» Try it:
Up to the line containing "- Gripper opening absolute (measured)", nothing is kept; from that line through the end of the data below, output every line exactly.

━━━ Data section

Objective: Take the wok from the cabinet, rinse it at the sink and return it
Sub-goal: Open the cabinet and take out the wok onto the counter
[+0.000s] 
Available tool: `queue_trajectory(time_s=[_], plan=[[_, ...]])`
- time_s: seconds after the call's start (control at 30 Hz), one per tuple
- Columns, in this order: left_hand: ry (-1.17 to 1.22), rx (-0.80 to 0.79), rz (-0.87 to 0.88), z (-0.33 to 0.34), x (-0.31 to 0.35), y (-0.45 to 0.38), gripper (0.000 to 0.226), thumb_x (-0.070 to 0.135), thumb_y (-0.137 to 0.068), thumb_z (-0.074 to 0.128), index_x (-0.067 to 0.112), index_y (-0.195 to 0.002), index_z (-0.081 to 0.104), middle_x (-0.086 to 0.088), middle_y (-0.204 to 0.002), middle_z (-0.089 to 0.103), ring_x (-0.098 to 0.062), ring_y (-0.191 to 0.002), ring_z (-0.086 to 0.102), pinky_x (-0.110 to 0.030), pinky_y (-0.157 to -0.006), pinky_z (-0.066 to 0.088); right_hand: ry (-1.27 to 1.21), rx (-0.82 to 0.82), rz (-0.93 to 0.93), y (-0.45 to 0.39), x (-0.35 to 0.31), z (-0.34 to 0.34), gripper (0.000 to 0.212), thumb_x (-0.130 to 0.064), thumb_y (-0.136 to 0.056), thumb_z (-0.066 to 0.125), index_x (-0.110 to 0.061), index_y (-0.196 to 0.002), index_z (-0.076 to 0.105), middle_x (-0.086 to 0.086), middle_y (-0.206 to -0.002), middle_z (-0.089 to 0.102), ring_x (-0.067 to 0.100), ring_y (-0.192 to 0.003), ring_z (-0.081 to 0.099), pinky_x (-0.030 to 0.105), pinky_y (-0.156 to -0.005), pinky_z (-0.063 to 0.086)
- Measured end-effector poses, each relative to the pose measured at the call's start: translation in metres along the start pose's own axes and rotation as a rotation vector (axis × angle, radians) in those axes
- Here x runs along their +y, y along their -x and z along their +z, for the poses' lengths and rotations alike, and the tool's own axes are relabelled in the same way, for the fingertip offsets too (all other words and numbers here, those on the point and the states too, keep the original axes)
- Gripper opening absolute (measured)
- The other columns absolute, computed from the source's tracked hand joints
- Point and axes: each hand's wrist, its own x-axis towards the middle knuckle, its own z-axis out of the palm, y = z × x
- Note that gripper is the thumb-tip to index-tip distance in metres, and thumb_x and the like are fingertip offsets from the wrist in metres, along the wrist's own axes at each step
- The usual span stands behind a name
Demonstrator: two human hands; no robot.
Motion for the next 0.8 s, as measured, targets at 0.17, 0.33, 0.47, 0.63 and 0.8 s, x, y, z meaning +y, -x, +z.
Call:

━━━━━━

» Solution for this task:
- Gripper opening absolute (measured)
- The other columns absolute, computed from the source's tracked hand joints
- Point and axes: each hand's wrist, its own x-axis towards the middle knuckle, its own z-axis out of the palm, y = z × x
- Note that gripper is the thumb-tip to index-tip distance in metres, and thumb_x and the like are fingertip offsets from the wrist in metres, along the wrist's own axes at each step
- The usual span stands behind a name
Demonstrator: two human hands; no robot.
Motion for the next 0.8 s, as measured, targets at 0.17, 0.33, 0.47, 0.63 and 0.8 s, x, y, z meaning +y, -x, +z.
Call:

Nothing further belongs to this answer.